Bak made history when he became a three-time beach sprints world champion.

“You row straight out in the ocean there, you slalom some buoys, you come straight back,” Bak explained. “It’s a different style of racing from traditional rowing, but it’s very fast-paced, pretty exciting.” For pros like Bak, the whole high-energy ordeal takes no more than three minutes. 

His gold at the 2025 World Championships was his third win and sixth time medaling overall. Bak’s achievements put him in the running for World Rowing’s Men’s Crew of the Year, a competitive award with only three nominees across the globe. Winners will be announced at the World Rowing Awards hosted at Switzerland’s Olympic Museum on Jan. 24.  

Not only is Bak in the running, but his coach, a UC faculty member, is nominated as well. Marc Oria, assistant professor of research at the UC College of Medicine, is one of four finalists for World Rowing’s Coach of the Year. The two have been working together since Oria joined the coaching team at UC back in 2017.

“He has a belief in every single athlete,” Bak said of Oria. “I can’t say enough good words about him.”

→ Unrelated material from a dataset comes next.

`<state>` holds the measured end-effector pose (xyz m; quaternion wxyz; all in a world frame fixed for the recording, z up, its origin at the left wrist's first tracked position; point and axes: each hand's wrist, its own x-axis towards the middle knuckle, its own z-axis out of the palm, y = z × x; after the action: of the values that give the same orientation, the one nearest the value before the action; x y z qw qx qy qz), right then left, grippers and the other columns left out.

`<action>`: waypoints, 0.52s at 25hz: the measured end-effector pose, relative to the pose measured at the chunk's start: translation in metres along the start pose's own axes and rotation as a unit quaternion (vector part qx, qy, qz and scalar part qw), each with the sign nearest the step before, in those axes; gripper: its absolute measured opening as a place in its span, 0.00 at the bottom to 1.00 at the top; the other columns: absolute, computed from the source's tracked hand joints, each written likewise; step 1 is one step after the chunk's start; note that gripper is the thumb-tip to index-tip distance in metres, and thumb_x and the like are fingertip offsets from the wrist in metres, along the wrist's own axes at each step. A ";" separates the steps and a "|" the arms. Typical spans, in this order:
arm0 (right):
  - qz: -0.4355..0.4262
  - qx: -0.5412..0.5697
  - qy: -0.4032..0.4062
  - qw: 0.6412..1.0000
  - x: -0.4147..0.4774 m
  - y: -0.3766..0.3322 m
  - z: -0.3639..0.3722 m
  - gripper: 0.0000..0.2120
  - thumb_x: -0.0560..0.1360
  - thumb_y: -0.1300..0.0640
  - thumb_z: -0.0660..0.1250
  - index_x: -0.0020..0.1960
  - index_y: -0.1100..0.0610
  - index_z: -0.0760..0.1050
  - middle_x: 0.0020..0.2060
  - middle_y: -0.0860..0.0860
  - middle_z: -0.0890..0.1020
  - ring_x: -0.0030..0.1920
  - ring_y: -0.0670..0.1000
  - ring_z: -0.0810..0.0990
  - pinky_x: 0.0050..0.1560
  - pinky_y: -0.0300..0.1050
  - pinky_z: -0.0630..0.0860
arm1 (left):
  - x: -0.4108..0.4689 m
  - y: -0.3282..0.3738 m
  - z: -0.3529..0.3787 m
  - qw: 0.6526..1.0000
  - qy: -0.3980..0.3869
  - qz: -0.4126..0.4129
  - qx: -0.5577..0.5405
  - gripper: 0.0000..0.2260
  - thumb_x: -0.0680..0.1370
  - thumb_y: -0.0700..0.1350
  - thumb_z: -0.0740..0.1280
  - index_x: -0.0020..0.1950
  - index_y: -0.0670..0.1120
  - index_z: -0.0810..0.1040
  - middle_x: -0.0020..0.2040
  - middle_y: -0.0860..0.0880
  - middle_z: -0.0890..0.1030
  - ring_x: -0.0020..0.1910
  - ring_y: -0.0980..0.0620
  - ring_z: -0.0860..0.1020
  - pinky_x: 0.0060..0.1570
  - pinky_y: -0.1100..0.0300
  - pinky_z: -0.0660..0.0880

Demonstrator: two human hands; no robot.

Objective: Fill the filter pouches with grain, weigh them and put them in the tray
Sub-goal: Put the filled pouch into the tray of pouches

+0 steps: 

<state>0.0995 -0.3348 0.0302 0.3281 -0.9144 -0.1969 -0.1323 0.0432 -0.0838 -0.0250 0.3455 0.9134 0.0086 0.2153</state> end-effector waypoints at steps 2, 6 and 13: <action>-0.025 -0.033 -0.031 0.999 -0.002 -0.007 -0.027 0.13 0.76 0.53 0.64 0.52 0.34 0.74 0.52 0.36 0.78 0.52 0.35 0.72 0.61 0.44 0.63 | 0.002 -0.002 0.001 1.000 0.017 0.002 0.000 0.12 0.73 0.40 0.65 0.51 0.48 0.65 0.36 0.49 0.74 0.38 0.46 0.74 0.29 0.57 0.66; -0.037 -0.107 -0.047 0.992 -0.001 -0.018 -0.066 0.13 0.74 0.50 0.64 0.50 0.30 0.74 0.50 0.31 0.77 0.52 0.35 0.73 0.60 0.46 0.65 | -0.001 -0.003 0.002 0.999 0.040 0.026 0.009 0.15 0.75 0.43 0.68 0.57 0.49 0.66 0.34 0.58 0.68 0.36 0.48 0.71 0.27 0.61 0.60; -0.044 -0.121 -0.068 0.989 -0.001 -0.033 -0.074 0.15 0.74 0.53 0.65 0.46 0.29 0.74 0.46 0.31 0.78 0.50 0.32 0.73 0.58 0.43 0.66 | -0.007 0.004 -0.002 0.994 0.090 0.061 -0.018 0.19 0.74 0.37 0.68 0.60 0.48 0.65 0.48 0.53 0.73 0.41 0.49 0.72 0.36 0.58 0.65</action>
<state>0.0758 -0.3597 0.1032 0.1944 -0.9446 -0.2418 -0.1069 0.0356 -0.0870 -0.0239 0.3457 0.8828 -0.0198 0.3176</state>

There was something about the University of Cincinnati that I just loved.

Christopher Bak UC's Carl H. Lindner College of Business, Class of 2019

Opportunity in the Queen City

“I saw the evolution myself. It’s fantastic to see an athlete grow the way he did being just a kid from Clermont County in Ohio. It’s just amazing,” Oria said. “People are surprised all the time, saying, ‘You don't have an ocean! How can he be so good in the ocean?’”

It was the people Bak met at UC, from his coaches to the team, that made all the difference. 

Excellence in rowing landed Bak offers at schools including Yale and Cornell. “But there was something about the University of Cincinnati that I just loved,” Bak explained. He had the opportunity to meet and race with some of UC’s crew ahead of his first year and instantly felt a bond.

“I thought, ‘This is the spot that I want to be in.’ Not only academically — Cincinnati is the city where I grew up. It’s home.”

He had the full college experience while rowing for UC’s club team. As a student in UC’s Carl H. Lindner College of Business, he added a minor in real estate and co-oped with a local logistics company.

“It was an awesome opportunity to be able to train, make a little money on the side and get real-world experience,” Bak said. A full-time athlete these days, Bak said his work experience helped prepare him for his early career and the co-founding of his own rowing organization in 2023.

Coach Marc Oria poses with Team USA.

Oria coaches the US coastal rowing team while working as a radiation oncologist at UC.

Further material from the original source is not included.